Besides, the above category may also include taxation of export and import operations where it is required to take into consideration an international legal component of tax treatment regulated by interstate and intergovernmental agreements.
Uzbekistan adopted a number of normative acts that significantly impede activities of so-called “one-day firms” whose objective is, as in other countries, partial or full tax evasion which has nothing to do with tax optimization.
For example, once the money is transferred to the company’s account as a result of trade transactions, whereas such company has the license necessary to carry on wholesale trade activities, a tax agent incontestably writes off the amount of sales tax therefrom.
Also, generally transactions, where one of the parties is an offshore company, are immediately subject to scrutiny and control by the law enforcement bodies.
5. Allocation of Tax Risks
Companies are taxed according to the legislation of Uzbekistan that is effective at the time tax obligations arise.
Acts of the tax legislation are not retroactive and apply to those relationships that have arisen after such acts came into force, unless otherwise provided by the Tax Code of Uzbekistan. At the same time, provisions of the tax legislation that eliminate or mitigate liability for violation of the tax legislation are retroactive.
It should be specifically emphasized that after the new Tax Code of Uzbekistan became effective, direct risks associated with inaccurate interpretation of its provisions have been considerably reduced. However, in practice, sometimes one has to face with situations where the tax authorities incorrectly construe certain norms of the tax legislation.

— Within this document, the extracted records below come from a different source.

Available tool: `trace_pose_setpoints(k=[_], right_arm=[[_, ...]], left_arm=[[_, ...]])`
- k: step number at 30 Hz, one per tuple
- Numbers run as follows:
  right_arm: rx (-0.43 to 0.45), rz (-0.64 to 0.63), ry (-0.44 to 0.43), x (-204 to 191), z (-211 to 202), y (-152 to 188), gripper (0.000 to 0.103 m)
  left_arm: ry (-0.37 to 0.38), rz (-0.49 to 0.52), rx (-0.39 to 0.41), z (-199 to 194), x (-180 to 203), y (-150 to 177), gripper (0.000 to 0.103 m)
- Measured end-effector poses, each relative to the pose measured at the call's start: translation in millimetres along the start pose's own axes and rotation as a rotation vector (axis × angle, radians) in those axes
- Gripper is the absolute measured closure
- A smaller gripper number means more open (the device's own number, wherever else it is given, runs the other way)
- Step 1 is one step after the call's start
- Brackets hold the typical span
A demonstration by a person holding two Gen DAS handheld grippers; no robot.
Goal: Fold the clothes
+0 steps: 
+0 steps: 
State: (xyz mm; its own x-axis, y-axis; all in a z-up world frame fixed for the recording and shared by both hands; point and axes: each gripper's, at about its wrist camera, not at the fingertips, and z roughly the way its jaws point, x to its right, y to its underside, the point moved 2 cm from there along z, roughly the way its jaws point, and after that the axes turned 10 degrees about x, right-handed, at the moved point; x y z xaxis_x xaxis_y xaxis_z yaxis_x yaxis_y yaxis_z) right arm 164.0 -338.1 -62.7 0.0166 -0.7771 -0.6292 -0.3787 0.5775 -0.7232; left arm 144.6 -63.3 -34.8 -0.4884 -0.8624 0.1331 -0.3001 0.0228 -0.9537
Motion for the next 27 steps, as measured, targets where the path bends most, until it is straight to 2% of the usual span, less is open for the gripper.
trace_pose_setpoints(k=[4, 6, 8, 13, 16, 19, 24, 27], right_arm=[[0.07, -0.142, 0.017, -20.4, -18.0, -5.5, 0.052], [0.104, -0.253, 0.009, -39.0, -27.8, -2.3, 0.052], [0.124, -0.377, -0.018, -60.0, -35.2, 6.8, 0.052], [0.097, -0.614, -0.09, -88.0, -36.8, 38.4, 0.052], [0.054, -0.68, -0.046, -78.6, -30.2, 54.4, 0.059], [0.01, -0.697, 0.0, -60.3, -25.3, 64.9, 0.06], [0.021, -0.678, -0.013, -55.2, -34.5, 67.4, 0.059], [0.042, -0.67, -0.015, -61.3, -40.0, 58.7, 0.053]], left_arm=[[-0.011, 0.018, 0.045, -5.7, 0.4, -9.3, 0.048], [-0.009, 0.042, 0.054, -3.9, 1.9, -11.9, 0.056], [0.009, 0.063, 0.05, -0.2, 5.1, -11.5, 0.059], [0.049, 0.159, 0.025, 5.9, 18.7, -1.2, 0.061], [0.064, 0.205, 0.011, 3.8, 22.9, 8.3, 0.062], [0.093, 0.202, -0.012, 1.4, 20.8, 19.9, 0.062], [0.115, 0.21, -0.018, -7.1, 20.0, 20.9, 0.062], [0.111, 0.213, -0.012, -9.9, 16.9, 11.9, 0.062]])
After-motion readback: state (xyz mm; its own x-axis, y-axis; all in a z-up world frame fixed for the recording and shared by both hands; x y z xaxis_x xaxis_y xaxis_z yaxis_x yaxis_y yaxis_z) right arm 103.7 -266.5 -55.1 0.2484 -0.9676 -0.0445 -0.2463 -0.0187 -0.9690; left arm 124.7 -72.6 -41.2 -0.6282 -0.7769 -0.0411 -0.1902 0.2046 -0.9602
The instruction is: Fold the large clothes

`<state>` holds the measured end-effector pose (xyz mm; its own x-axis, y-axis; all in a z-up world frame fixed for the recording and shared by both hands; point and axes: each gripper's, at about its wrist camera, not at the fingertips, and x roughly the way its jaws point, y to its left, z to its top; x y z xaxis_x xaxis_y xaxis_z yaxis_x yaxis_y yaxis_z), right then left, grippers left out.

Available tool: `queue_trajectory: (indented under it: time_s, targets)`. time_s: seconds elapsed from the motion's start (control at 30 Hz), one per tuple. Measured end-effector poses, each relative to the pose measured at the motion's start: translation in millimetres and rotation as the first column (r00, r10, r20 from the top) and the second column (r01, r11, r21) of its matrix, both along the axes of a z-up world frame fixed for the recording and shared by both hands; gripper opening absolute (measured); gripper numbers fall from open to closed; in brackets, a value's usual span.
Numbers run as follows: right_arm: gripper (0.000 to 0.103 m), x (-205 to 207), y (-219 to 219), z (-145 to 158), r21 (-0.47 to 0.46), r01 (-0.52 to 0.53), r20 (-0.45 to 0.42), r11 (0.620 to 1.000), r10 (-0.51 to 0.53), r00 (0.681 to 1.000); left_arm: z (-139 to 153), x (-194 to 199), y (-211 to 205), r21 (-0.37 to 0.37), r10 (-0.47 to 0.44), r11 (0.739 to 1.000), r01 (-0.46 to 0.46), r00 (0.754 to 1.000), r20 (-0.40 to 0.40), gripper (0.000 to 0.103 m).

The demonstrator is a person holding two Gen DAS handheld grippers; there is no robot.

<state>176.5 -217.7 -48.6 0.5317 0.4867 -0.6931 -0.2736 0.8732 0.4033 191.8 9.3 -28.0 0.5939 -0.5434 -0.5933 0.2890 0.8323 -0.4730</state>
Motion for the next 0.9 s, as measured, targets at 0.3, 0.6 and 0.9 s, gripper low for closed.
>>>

In such a situation it is important to remember that compliance by a taxpayer with written clarifications regarding the matters of application of the tax legislation, where such clarifications are issued by authorized bodies or their officials within the scope of their authority,is deemed circumstances that eliminate the guilt of a person in the commission of a tax offense.
Finally, it is necessary to point out that almost every M&A transaction, in a varying degree, is preceded by a complex or standard due diligence procedure. And tax due diligence as an essential part thereof is aimed at identifying tax risks or consequences and must take into account the totality of particularities of a legal and tax jurisdiction of the target company along with all other nuances.